Company sentenced after worker fatally crushed by near two‑tonne machine

Peter Gray Engineering was sentenced in the Te Kuiti District Court on 19 February 2026 over health and safety failures linked to the death of 31 year old Mitchell Pool.

An Ōtorohanga engineering firm has been fined and ordered to pay reparations after a worker was crushed to death while moving nearly two tonne piece of machinery at its workshop.

Peter Gray Engineering was sentenced in the Te Kuiti District Court on February 19 2026 over health and safety failures linked to the death of 31-year-old Mitchell Pool.

Judge Matenga ordered the company to pay reparations of $140,000.04 and imposed a fine of $9000.

Pool was killed in December 2023 while helping move a nearly two tonne press brake into the company's workshop. The machine became unstable and fell, fatally crushing him.

WorkSafe NZ said the work area had not been properly prepared for the move, meaning the press brake could not be shifted using a forklift. Instead, workers used moving skates, a stacker and a farm jack.

During the move, one of the skates caught in a crack in the concrete floor, causing the machine to topple and fatally crush Pool.

WorkSafe's investigation found the task was poorly planned, with no task specific risk assessment completed, unclear load limits, unsuitable equipment used, and workers exposed to serious crush risks.

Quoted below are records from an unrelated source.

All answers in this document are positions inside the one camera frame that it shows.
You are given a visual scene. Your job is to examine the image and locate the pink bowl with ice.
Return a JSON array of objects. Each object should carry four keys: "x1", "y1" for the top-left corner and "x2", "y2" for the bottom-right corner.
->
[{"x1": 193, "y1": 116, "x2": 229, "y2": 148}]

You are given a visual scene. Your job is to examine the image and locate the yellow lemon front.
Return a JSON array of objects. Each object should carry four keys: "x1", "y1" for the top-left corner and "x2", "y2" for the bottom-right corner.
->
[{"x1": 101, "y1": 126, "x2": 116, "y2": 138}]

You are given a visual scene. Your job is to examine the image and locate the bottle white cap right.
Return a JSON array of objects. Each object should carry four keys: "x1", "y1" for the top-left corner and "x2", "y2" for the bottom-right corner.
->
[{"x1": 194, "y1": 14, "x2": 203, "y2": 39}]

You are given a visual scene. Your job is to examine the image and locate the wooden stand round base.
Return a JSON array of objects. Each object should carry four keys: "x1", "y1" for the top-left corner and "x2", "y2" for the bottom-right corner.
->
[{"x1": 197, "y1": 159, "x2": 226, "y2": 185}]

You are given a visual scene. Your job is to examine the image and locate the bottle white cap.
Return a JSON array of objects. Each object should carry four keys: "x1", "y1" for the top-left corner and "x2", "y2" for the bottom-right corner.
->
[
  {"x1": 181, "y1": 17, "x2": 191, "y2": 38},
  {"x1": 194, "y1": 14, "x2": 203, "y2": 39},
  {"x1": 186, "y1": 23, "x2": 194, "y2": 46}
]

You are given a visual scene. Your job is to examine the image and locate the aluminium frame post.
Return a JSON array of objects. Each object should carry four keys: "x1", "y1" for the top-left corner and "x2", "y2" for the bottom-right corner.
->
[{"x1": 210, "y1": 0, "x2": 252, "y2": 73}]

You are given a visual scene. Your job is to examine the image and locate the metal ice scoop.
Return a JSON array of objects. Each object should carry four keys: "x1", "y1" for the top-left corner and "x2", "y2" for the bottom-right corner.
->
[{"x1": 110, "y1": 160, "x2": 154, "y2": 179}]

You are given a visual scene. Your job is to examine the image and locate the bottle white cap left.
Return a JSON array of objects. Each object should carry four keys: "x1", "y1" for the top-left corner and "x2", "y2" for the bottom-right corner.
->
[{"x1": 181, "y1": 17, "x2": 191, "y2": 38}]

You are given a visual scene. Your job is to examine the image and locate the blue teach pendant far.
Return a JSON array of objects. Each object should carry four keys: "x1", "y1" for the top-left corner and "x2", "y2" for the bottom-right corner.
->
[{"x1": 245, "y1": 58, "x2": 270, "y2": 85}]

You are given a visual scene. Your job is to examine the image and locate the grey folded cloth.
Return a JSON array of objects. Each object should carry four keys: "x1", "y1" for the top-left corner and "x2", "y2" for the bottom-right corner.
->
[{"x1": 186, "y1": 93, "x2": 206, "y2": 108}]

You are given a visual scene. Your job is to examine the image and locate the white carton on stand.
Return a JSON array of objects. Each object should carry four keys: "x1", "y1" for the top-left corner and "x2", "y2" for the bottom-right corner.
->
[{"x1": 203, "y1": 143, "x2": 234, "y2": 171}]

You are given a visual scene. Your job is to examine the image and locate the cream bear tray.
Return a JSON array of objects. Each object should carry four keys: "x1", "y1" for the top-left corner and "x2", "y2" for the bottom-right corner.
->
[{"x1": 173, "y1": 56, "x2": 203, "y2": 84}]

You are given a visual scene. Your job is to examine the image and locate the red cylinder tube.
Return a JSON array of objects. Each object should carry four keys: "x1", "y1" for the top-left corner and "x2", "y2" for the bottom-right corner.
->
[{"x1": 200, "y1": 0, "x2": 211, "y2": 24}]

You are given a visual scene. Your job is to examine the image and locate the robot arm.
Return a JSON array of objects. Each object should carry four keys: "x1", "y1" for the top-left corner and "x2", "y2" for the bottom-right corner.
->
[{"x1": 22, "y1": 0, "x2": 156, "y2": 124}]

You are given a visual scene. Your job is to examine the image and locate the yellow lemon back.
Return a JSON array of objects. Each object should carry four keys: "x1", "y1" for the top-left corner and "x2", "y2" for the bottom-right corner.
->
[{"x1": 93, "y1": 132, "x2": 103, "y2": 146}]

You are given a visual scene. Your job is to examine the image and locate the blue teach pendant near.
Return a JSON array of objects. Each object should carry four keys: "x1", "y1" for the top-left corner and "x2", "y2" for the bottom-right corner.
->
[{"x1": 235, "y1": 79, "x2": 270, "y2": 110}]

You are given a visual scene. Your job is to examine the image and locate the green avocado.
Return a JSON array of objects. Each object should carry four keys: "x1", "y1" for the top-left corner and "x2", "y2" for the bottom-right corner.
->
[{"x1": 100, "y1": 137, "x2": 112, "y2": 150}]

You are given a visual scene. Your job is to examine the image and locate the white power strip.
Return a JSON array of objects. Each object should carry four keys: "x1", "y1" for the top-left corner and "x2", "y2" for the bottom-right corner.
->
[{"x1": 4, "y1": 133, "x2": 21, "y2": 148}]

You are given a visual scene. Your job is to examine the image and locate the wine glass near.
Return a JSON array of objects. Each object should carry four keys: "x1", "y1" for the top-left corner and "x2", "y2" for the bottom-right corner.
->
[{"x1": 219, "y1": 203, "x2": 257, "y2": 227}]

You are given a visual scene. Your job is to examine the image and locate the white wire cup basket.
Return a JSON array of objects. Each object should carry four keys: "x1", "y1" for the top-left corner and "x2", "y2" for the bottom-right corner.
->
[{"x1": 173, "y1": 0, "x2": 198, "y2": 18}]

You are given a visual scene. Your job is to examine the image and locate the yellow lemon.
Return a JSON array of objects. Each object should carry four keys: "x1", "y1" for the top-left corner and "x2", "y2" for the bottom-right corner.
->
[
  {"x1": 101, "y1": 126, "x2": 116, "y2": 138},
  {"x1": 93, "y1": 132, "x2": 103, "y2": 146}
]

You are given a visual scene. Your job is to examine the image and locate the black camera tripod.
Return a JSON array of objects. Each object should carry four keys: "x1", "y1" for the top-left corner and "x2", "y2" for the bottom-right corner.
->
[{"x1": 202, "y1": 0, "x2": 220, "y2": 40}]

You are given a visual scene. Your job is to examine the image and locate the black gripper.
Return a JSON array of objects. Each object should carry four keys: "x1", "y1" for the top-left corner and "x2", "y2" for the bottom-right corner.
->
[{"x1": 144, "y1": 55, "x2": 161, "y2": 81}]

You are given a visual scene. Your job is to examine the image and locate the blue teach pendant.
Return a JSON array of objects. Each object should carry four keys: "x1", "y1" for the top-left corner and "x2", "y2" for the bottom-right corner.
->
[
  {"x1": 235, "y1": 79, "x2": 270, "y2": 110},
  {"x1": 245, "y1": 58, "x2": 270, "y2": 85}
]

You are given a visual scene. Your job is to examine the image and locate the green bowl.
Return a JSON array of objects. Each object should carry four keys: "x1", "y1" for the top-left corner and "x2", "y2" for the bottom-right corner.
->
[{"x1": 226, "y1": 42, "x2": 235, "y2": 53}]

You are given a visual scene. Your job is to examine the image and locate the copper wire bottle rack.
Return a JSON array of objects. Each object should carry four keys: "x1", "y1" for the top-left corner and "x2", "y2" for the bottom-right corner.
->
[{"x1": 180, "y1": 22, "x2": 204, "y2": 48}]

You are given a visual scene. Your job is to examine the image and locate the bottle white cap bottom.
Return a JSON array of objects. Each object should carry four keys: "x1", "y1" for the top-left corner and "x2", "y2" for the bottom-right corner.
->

WorkSafe said the incident highlighted a risk seen too often in small workplaces: jobs that fall outside day-to-day routines are tackled without enough planning, the right equipment, or clear safety controls.

"Small businesses often rely on experience and problem solving on the job. But when heavy machinery is involved, improvising can have fatal consequences," said WorkSafe central regional manager Nigel Formosa.

"Experience does not replace planning. Even skilled workers can be put at serious risk if the job hasn't been properly thought through."

Formosa said the case offered clear, practical lessons for small businesses across all sectors.

"This case shows why small businesses need to treat non routine work as high risk," he said.

"Know the load, use equipment that's fit for purpose, set the job up so safer methods can be used, stop and reassess when things change, and keep people well clear of crush zones."